§ BRIEF: In the records below, begin at the line that has "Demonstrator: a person" and stop after the line that has "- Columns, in"; quote those lines verbatim and nothing more.
= Beginning of Section =
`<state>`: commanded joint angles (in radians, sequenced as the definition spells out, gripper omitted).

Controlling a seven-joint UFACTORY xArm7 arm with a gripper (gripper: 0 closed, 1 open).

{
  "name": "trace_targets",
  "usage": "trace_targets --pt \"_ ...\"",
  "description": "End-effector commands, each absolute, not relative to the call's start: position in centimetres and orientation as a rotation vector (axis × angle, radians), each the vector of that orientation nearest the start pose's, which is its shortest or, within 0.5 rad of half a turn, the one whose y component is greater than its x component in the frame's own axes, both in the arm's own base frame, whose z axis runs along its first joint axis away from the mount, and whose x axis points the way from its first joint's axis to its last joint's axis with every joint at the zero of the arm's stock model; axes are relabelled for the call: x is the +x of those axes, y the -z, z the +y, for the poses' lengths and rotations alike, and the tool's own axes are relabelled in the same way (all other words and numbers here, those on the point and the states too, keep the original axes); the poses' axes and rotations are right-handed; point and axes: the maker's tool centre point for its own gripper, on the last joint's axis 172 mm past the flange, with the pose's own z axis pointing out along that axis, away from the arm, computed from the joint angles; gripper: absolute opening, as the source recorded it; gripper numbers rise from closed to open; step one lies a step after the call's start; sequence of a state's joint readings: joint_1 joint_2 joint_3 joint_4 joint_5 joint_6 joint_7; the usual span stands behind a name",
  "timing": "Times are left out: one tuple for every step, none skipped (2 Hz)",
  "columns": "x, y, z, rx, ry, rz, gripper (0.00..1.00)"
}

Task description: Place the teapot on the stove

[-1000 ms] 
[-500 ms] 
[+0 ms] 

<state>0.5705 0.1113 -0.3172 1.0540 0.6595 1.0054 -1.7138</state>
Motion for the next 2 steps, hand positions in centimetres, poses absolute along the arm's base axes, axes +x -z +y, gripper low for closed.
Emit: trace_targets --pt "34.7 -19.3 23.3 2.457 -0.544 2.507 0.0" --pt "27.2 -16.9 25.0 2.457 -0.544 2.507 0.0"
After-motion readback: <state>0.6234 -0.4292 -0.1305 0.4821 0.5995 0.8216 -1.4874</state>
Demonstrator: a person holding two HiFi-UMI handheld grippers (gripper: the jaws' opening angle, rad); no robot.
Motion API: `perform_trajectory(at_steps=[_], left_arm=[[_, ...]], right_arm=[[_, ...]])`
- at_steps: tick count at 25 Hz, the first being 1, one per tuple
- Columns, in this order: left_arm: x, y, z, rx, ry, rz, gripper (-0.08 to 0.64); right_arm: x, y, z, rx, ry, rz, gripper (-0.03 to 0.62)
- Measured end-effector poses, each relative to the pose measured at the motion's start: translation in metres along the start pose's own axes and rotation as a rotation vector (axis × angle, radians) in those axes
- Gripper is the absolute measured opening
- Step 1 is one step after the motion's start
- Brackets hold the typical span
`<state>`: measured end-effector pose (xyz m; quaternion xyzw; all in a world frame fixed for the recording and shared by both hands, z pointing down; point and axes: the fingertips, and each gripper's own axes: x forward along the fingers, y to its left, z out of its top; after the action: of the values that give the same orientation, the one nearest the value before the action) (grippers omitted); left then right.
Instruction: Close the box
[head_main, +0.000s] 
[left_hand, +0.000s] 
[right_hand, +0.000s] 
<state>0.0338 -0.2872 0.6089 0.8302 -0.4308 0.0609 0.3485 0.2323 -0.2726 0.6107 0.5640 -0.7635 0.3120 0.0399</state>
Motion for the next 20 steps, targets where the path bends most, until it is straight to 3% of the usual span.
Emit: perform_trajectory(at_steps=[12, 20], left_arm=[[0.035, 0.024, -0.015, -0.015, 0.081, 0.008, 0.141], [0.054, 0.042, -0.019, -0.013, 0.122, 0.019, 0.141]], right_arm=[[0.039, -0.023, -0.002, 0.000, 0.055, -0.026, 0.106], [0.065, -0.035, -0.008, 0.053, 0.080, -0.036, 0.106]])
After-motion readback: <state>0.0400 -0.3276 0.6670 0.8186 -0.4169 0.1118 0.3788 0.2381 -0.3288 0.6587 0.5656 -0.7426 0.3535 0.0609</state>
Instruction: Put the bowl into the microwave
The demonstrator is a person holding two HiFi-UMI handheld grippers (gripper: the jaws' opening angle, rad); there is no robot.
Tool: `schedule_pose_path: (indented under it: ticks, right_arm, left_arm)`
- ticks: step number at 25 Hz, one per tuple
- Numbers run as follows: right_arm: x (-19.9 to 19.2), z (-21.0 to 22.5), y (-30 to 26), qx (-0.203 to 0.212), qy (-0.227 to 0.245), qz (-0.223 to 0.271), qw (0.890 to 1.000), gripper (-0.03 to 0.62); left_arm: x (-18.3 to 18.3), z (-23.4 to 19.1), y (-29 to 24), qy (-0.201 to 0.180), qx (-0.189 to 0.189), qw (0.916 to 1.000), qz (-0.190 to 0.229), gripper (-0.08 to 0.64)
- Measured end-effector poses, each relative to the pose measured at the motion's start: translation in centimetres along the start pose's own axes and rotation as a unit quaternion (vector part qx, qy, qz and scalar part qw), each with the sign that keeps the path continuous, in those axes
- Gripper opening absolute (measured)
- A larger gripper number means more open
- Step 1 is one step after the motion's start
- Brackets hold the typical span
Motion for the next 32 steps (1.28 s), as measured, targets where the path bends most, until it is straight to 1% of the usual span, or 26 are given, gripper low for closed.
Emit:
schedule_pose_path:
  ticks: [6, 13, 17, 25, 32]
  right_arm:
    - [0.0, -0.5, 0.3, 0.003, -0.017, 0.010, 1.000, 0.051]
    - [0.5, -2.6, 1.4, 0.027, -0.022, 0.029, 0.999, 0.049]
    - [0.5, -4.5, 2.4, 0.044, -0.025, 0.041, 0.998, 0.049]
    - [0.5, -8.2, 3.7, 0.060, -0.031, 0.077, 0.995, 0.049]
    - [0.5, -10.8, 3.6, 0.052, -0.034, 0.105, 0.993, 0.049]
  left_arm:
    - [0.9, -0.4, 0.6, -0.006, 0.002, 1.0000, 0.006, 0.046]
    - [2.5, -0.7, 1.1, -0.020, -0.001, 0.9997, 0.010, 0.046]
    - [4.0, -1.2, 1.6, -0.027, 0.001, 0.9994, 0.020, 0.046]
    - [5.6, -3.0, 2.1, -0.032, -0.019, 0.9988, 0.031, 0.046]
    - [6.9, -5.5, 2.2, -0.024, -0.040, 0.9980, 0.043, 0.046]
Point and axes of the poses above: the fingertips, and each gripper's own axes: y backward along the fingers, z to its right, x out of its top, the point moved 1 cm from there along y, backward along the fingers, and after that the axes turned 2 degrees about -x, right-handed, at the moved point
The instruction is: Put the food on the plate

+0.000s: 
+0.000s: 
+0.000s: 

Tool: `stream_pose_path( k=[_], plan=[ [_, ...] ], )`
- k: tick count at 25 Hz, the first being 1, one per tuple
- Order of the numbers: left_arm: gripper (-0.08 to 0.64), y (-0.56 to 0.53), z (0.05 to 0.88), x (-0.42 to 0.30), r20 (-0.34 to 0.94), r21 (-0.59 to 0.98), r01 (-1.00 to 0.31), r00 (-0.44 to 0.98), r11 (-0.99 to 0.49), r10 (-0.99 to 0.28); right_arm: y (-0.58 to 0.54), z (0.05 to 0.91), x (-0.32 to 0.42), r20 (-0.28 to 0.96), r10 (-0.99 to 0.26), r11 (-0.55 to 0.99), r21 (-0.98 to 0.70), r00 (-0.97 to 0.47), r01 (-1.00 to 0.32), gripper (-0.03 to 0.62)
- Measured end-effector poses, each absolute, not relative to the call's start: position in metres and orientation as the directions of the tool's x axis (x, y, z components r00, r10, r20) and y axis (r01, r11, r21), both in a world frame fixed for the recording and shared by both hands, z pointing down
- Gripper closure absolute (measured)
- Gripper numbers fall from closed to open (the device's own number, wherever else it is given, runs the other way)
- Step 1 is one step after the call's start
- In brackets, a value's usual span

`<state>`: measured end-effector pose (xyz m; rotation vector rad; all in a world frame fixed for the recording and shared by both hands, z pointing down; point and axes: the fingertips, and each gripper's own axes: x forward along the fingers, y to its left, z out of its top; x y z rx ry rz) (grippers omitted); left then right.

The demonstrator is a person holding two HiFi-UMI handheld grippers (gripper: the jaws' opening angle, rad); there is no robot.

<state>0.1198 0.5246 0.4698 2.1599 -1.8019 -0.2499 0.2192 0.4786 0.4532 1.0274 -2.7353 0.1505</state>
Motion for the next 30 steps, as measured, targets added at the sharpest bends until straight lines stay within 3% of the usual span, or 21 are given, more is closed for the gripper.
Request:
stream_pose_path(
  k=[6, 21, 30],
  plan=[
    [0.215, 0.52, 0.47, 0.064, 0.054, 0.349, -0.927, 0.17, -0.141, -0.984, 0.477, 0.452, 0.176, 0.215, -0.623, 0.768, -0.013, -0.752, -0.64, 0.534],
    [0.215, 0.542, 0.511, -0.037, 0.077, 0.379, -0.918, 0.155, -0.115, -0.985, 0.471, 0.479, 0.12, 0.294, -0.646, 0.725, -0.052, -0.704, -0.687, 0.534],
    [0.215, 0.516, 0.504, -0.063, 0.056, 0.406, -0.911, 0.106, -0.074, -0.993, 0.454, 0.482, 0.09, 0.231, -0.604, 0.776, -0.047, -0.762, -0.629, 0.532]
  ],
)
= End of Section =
§ RESULT:
Demonstrator: a person holding two HiFi-UMI handheld grippers (gripper: the jaws' opening angle, rad); no robot.
Motion API: `perform_trajectory(at_steps=[_], left_arm=[[_, ...]], right_arm=[[_, ...]])`
- at_steps: tick count at 25 Hz, the first being 1, one per tuple
- Columns, in this order: left_arm: x, y, z, rx, ry, rz, gripper (-0.08 to 0.64); right_arm: x, y, z, rx, ry, rz, gripper (-0.03 to 0.62)

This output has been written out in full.